We could conceivably move that cache into the block manager master endpoint, but I think that would end up being messier. I wanted to keep all the cache recovery code localized and not clutter up Block Manager Master Endpoint. CacheRecoveryManager and BlockManagerMaster Endpoint will also be local to the same process so rpc calls between them should be cheap, especially compared to the time it will take to copy blocks around.

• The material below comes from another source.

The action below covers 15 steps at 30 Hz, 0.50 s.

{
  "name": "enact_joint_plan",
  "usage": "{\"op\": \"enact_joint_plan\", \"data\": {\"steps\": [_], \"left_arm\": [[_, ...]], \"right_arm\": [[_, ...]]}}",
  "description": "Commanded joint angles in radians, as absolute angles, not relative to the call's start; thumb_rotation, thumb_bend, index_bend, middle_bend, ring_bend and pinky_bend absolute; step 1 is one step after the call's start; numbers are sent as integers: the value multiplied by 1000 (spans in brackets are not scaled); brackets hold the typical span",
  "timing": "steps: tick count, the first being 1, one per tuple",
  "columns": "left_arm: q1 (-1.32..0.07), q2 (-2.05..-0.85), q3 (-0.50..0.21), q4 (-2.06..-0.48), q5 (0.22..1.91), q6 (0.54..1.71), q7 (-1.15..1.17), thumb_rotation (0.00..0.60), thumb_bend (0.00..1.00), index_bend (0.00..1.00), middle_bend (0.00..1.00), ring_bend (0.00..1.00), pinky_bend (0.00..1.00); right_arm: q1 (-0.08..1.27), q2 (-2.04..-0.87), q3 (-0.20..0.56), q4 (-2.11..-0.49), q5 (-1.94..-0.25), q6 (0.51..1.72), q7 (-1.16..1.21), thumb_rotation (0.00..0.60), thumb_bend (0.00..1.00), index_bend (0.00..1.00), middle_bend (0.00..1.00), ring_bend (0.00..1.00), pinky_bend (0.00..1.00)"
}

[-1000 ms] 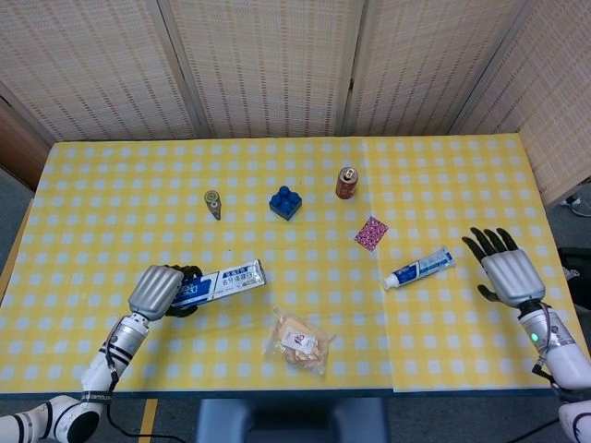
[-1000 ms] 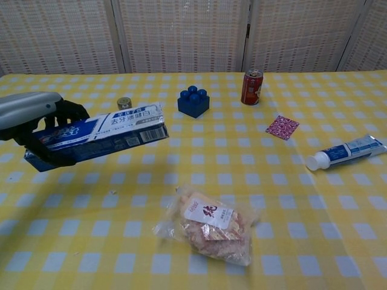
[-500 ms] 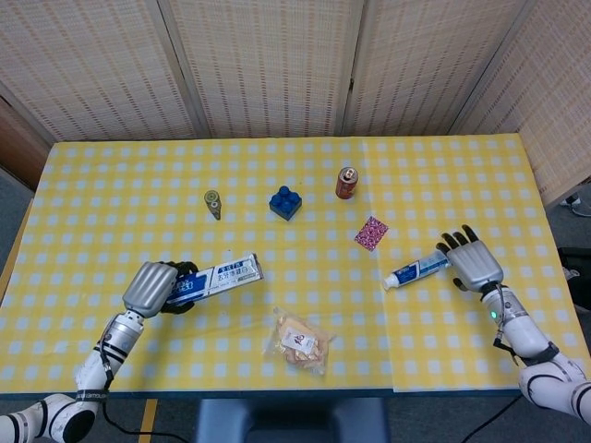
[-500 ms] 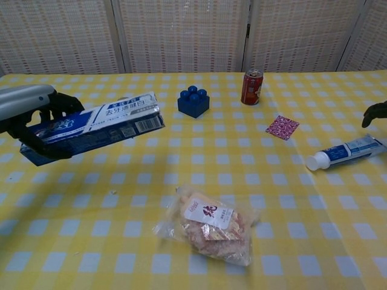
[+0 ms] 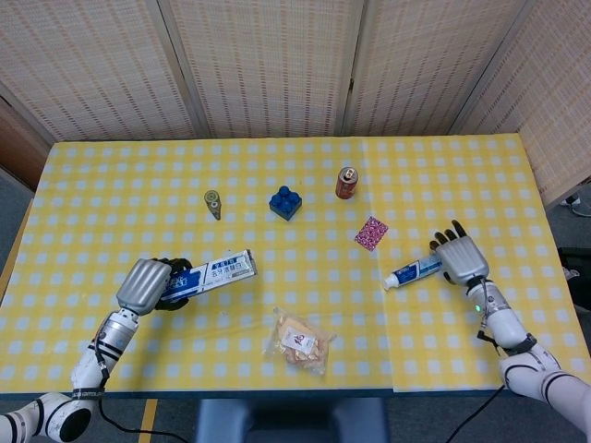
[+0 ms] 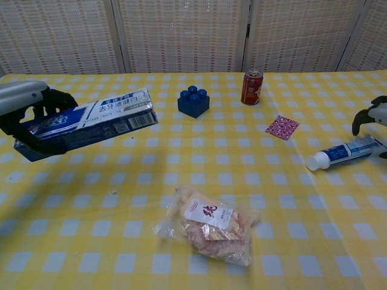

I will look into the race between removing the block and replicating the next block.

Thanks

brad-kaiser · 2018-03-21T15:34:06Z

@squito

I updated BlockManagerMasterEndpoint.recoverLatestRDDBlock so that we proactively remove the block from blockManagerInfo when we ask the slave to remove the block. Thanks for finding this!

SparkQA · 2018-03-21T18:44:41Z

Test build #88471 has finished for PR 19041 at commit 668dd82.

This patch fails PySpark unit tests.
This patch does not merge cleanly.
This patch adds no public classes.

SparkQA · 2018-03-23T23:47:21Z

Test build #88550 has finished for PR 19041 at commit c79b68f.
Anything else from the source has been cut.